The molecular basis for epigenetics was discovered in the 1980s and for the past thirty years or so non-genome-based inheritance has been a pretty hot scientific topic.

This only seems surprising because for most of us our biology education ends with 1953, when the structure of DNA was discovered. We didn't learn about epigenetics (1980s) or retroviruses (1970s) or horizontal gene transfer (discovered in the 20s but importance was only realized in the 90s).. The biological world is full of weird, mind-blowing stuff most people never heard of.

Comment Re: Chances are (Score 1) 90

The ethics module is largely missing in humans too.

Philosophical ethics and ethical behavior are only loosely related -- rather like narrative memory and procedural memory they're two different things. People don't ponder what their subscribed philosophy says is right before they act, they do what feels ethically comfortable to them. In my experience ethical principles come into play *after* the fact, to rationalize a choice made without a priori reference to those principles.

Comment Re:Seriously? (Score 4, Interesting) 69

Nobody paid for it. At least nobody was charged directly. It's customary to cite grants funding research in any resulting papers, and in the case of *federal* grants it's *mandatory*. The authors simply thank the Cornell Center for Material Research for use of their rheometer and SEM. The equipment in the CCMR was purchased with NSF money, so I guess public money spent for whatever the wear-and-tear is for taking some rheometer measurements and SEM images.

If you look at the paper, it's not *really* an investigation into cutting onions. To do that you could just line people up to cut onions and have them report on the experience. It's really more about how to use experimental fluid dynamics to investigate a problem. Scientists noodle about such toy problems all the time. I had a professor back in the 80s who worked on the problem of the equation of motion of a spinning coin on a tabletop.
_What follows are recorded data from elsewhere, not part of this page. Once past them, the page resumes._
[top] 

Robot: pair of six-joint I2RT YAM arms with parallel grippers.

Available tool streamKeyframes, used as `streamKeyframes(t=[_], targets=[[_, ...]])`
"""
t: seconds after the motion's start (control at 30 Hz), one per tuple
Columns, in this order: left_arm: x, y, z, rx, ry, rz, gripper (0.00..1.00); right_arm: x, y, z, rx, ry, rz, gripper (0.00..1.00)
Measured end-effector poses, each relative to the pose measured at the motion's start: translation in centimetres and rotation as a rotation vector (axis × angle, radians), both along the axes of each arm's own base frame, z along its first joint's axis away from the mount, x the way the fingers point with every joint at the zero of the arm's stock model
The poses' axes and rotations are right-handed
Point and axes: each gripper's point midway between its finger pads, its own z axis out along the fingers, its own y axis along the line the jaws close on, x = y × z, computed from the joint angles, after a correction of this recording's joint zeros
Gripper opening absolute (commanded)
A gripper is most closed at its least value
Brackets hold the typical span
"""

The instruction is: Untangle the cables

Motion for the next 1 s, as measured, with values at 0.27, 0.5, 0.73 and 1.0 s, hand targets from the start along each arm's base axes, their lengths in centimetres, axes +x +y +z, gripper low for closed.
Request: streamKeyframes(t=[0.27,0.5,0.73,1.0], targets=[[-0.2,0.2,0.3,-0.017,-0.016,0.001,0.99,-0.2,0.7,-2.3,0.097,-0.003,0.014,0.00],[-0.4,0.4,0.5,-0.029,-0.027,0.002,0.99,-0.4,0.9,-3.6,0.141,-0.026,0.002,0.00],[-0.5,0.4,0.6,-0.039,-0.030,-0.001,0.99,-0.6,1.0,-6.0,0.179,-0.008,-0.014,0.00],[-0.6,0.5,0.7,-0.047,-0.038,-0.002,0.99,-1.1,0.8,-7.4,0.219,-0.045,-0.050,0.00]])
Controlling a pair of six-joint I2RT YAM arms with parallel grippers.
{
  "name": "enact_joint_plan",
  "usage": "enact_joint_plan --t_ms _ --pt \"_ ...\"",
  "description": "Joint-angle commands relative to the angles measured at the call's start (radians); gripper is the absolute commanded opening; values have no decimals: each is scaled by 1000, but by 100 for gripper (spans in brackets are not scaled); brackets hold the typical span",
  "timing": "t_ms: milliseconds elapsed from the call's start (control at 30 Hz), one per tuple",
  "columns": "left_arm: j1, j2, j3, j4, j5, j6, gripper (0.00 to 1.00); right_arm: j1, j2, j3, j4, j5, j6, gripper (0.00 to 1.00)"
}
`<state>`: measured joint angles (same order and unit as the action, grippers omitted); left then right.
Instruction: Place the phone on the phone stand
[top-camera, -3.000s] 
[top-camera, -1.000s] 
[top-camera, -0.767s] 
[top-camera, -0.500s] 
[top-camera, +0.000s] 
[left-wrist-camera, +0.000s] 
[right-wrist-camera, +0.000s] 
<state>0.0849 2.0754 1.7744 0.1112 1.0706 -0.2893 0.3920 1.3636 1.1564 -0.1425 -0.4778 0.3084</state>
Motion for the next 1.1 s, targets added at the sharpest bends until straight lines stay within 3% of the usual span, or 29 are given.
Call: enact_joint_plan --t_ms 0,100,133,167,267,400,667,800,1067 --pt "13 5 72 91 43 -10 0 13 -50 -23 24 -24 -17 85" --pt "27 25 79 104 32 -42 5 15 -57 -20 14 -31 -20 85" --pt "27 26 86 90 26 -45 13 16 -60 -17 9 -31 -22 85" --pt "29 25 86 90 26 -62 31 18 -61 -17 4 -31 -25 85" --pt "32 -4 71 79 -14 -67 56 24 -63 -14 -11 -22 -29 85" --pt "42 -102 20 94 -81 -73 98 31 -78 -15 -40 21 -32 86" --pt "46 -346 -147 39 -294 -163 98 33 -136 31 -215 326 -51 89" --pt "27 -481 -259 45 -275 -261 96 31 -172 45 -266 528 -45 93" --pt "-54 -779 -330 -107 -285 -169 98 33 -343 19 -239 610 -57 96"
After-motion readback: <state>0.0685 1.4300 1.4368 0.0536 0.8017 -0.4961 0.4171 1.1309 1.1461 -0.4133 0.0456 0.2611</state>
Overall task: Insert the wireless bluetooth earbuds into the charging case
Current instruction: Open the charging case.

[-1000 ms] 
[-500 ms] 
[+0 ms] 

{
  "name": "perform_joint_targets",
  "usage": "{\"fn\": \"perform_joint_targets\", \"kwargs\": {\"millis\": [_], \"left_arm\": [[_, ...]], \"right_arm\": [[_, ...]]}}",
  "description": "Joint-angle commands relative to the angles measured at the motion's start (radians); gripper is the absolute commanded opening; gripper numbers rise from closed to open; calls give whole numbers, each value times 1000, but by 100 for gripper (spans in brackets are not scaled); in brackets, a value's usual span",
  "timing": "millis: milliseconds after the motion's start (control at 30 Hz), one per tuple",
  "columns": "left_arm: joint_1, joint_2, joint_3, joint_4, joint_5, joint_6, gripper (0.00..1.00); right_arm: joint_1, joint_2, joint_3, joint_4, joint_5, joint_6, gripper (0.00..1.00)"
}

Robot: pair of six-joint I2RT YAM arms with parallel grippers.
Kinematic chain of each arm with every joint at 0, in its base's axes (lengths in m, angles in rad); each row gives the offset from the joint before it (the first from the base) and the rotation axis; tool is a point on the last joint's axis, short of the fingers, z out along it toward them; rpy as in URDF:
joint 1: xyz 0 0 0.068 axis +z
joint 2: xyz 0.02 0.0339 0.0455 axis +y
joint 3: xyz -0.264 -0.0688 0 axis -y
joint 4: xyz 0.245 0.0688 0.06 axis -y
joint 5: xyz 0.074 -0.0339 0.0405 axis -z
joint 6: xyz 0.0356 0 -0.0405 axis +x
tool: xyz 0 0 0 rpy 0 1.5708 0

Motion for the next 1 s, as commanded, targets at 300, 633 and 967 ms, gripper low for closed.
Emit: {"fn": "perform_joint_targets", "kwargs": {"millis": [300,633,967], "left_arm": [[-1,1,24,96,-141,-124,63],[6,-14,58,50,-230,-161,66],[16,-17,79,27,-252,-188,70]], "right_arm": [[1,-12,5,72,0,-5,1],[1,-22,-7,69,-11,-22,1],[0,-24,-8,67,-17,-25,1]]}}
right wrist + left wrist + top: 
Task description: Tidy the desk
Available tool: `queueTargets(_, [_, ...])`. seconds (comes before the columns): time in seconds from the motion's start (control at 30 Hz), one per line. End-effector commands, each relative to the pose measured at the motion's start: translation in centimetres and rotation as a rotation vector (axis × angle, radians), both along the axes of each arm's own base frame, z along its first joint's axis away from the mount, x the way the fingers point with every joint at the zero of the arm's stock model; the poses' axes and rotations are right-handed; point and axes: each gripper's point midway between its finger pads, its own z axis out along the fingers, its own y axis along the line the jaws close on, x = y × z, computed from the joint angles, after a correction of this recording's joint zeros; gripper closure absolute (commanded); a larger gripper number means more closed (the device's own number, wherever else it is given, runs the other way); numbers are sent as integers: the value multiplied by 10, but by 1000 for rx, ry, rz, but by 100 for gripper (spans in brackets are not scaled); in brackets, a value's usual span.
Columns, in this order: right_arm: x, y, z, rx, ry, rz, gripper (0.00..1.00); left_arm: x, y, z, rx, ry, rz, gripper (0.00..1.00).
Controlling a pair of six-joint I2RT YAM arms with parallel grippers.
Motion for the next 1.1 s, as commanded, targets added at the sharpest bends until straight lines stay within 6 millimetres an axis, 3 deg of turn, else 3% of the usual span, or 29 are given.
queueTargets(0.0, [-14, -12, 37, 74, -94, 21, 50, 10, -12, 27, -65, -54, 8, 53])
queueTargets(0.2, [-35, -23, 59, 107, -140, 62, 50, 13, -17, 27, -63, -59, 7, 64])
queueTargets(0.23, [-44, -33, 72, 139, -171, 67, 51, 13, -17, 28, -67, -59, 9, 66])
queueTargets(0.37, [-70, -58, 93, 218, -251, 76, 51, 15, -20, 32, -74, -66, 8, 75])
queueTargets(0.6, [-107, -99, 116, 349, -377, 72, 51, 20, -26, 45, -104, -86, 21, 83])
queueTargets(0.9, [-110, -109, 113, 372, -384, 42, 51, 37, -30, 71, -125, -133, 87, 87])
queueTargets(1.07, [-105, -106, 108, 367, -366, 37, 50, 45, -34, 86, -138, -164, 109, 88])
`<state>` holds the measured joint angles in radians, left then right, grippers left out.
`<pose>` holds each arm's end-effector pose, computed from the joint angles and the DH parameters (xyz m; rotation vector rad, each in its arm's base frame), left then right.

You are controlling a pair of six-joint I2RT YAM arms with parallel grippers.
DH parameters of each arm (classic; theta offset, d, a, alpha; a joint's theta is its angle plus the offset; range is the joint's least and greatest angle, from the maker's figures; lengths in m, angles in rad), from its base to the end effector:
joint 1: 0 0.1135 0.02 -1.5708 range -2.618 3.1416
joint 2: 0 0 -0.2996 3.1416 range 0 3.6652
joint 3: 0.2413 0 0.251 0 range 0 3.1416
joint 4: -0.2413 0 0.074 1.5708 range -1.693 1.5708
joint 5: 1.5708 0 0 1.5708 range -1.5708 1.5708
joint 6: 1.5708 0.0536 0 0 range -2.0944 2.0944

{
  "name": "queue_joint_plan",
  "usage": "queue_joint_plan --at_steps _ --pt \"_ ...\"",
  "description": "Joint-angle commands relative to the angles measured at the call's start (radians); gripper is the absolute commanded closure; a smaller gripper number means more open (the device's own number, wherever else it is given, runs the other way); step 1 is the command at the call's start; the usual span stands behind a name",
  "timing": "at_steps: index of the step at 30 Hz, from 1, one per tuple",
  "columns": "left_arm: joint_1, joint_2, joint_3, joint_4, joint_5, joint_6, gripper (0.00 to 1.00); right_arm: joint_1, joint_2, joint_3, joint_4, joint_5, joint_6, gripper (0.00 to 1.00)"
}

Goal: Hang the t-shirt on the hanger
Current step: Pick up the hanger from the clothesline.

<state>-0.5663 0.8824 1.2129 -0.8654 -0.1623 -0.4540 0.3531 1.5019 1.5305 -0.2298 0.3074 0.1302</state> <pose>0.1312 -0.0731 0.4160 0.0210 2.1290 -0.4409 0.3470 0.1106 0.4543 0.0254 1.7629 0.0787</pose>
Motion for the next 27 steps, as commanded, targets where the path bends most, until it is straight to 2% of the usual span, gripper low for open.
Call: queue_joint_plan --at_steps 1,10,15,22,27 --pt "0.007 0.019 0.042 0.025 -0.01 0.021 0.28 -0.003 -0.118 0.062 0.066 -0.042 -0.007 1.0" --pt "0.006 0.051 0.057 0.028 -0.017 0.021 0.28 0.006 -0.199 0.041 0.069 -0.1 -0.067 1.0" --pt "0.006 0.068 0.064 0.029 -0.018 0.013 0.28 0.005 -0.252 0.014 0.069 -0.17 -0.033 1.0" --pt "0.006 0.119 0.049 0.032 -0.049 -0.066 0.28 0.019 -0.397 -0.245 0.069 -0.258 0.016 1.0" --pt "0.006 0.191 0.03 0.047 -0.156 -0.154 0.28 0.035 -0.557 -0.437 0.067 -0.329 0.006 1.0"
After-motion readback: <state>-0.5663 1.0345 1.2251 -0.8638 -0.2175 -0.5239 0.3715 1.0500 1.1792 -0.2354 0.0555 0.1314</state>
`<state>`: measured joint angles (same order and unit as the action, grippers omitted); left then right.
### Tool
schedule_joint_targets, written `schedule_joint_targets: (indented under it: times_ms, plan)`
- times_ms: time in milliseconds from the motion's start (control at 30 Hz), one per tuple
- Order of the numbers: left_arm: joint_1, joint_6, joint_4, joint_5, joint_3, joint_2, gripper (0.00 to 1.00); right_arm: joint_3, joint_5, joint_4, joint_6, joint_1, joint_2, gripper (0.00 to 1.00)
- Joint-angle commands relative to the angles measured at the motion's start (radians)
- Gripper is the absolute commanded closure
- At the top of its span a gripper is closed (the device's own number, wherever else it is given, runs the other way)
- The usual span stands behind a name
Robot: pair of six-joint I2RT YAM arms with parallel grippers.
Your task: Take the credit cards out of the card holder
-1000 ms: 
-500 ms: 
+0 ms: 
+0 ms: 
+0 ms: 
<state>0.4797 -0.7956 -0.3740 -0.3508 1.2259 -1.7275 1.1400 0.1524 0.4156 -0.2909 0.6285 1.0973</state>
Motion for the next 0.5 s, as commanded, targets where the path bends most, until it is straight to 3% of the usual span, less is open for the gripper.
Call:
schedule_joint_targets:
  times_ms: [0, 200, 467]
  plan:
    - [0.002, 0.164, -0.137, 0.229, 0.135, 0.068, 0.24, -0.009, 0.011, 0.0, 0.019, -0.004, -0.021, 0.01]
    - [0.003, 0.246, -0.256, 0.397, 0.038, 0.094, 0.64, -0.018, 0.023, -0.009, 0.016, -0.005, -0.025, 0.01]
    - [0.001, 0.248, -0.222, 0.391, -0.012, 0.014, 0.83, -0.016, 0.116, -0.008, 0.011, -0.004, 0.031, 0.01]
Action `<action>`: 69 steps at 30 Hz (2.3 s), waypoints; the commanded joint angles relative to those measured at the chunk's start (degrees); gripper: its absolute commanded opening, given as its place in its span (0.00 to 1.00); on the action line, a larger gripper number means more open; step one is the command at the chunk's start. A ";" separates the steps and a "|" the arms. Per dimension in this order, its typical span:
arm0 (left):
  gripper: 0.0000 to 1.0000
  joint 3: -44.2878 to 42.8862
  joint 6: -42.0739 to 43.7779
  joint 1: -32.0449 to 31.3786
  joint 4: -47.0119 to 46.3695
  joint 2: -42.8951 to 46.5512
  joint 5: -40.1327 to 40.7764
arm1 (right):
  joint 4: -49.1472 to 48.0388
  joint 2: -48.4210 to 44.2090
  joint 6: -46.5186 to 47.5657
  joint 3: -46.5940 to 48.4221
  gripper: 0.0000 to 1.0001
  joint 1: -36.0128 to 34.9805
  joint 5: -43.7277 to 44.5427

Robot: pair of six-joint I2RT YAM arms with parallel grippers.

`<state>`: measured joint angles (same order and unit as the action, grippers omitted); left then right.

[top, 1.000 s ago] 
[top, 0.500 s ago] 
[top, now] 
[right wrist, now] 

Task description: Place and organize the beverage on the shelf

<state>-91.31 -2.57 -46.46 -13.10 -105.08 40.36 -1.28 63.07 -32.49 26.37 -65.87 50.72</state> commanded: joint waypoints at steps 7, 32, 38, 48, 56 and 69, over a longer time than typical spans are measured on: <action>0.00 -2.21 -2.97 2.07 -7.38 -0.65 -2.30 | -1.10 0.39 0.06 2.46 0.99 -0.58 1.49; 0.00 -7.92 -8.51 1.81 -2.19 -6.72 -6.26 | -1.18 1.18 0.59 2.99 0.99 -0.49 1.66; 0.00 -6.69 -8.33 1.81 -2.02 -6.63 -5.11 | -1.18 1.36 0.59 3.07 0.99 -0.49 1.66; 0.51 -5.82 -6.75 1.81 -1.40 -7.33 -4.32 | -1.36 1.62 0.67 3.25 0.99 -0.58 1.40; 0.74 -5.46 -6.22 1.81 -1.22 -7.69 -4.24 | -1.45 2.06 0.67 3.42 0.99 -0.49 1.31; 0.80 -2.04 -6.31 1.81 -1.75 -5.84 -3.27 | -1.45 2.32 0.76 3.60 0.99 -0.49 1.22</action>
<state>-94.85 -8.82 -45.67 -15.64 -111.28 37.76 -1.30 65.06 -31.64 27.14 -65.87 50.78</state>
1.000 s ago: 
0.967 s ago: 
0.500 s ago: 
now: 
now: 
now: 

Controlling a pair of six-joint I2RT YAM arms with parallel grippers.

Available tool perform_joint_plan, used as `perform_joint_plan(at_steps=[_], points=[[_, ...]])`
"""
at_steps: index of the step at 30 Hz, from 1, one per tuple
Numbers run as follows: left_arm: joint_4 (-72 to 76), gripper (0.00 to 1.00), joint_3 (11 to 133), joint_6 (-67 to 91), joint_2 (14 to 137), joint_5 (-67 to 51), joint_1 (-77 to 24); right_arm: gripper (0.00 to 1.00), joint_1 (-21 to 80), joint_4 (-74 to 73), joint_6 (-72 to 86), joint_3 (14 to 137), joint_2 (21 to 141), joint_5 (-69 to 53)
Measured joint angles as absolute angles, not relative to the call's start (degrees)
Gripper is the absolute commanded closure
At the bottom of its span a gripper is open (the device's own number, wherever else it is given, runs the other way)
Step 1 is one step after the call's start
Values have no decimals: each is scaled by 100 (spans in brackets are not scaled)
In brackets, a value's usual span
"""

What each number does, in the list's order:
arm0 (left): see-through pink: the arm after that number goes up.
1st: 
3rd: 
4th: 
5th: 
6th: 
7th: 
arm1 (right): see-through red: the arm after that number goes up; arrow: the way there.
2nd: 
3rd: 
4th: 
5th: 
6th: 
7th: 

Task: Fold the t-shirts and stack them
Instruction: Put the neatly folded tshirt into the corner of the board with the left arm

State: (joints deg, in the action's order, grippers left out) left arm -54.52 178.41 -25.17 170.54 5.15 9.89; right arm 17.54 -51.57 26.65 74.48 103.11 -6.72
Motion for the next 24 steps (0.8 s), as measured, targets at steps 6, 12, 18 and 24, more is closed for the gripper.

Nobody paid him to do that, unless you count his MIT salary. The solution was eventually found by an Oxford researcher and published in a letter in Nature in 2000-- again this appears to be un-funded research. And as trivial (practically, not mathematically) as the spinning coin problem appears to be, the paper has subsequently been cited by a fair number of physics research papers, so *practically trivial* isn't the same as scientifically pointless.

So you can unclutch your pearls now. The scientists didn't pick your pocket to do a stupid experiment.

Comment Re:Chances are (Score 2) 90

No, it is a useful observation because it gives us something to look into. Just because you don't know how to negate a proposition off the top of your head doesn't mean it can't be done.

It seems quite plausible that if a LLM generates a response of a certain type, it's because it has seen that response in its training data. Otherwise you're positing a hypothetical emergent behavior, which of course is possible, but if anything that's a much harder proposition to negate if it's negatable at all with any certainty.